Now, we look at the successor case and this is the crucial step, as we need to decide which nodes will split or not. To do this, let $D_\alpha=\bigcap\{C\mid C$ is the splitting club of $j(p)(\alpha)$ for some $p\in G$ such that $\alpha\in supp(j(p))\}.$ Since $M$ is closed under $\lambda$-sequences and $G$ has size $\lambda$, $D_\alpha\in M$ and it is the intersection of $\lambda$-many clubs of $j(\kappa)$. Thus, $D_\alpha$ is a club of $j(\kappa)$ in $M$ and it is going to be the club of splitting levels of $q(\alpha)$.

Back to the construction, suppose we have defined the $\beta$-level of $q(\alpha)$ and $s$ is node of height $\beta$. If $\beta\in D_\alpha$, then we put both $s^\frown 0$ and $s^\frown 1$ in the $(\beta+1)$-level. If not, we have to choose only one extension of $s$. By the inductive hypothesis, there is $p\in G$ such that $s\in j(p)(\alpha)$. Then, either $s^\frown 0$ or $s^\frown 1$ is in $j(p)(\alpha)$ and without loss of generality, assume $s^\frown 0 \in j(p)(\alpha)$. Then, we let $s^\frown 0$ also be in the $(\beta+1)$-level of $q(\alpha)$, but we need to check if the inductive hypothesis will still hold. Let $p'\in G$ be some other condition such that $\alpha\in supp(j(p'))$. By genericity, there is $r\in G$ such that $r\leq p,p'$ and by elementarity, $j(r)(\alpha)\leq j(p)(\alpha),j(p')(\alpha)$. Since $j(r)(\alpha)$ extends $j(p)(\alpha)$, it has to be the case that $s^\frown 0\in j(r)(\alpha)$ and similarly, since it extends $j(p')(\alpha)$ it has to be the case that $s^\frown 0\in j(p')(\alpha)$. Thus, the inductive hypothesis indeed holds and the construction is complete.
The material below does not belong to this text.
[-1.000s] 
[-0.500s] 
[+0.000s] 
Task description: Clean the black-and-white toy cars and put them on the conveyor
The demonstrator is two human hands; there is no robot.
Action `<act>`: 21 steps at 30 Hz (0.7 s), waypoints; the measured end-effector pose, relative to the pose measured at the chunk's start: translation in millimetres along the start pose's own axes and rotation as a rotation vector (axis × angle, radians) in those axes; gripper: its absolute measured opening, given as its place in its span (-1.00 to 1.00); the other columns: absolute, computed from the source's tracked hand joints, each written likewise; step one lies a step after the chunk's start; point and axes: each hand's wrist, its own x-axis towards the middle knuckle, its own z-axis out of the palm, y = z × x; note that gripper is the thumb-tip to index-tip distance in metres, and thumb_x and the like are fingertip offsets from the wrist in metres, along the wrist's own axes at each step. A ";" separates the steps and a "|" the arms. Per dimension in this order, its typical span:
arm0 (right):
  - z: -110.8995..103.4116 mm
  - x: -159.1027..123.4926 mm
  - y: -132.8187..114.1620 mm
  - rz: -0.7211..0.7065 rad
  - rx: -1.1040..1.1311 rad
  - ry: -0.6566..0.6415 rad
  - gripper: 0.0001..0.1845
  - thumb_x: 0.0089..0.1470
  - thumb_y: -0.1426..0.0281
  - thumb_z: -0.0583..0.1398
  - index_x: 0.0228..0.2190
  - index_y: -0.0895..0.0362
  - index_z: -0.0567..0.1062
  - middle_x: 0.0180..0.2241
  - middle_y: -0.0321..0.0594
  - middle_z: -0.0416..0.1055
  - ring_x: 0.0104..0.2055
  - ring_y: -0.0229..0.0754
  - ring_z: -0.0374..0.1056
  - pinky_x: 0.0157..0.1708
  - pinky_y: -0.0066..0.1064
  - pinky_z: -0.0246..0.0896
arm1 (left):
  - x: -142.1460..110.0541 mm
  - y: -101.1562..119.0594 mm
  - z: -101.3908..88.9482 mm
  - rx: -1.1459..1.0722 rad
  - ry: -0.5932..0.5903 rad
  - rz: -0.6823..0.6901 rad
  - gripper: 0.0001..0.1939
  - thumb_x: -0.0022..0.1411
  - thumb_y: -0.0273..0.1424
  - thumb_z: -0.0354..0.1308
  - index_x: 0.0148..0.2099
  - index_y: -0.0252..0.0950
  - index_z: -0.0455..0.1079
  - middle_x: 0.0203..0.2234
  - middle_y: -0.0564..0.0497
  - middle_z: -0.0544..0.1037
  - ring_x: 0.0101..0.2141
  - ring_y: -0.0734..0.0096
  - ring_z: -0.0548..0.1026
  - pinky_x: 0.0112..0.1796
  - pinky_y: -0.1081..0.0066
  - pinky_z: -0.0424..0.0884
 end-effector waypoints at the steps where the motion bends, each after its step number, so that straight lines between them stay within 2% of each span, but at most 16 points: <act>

Clearly, $q$ extends all conditions in $j G$ and thus, the proof is complete. $\square$

The theorem shows how to construct a master condition when we add Sacks subsets to $\kappa$ but in fact, the same technique would work when we add subsets to a cardinal greater than $\kappa$, as long as $j$ has a sufficient degree of supercompactness.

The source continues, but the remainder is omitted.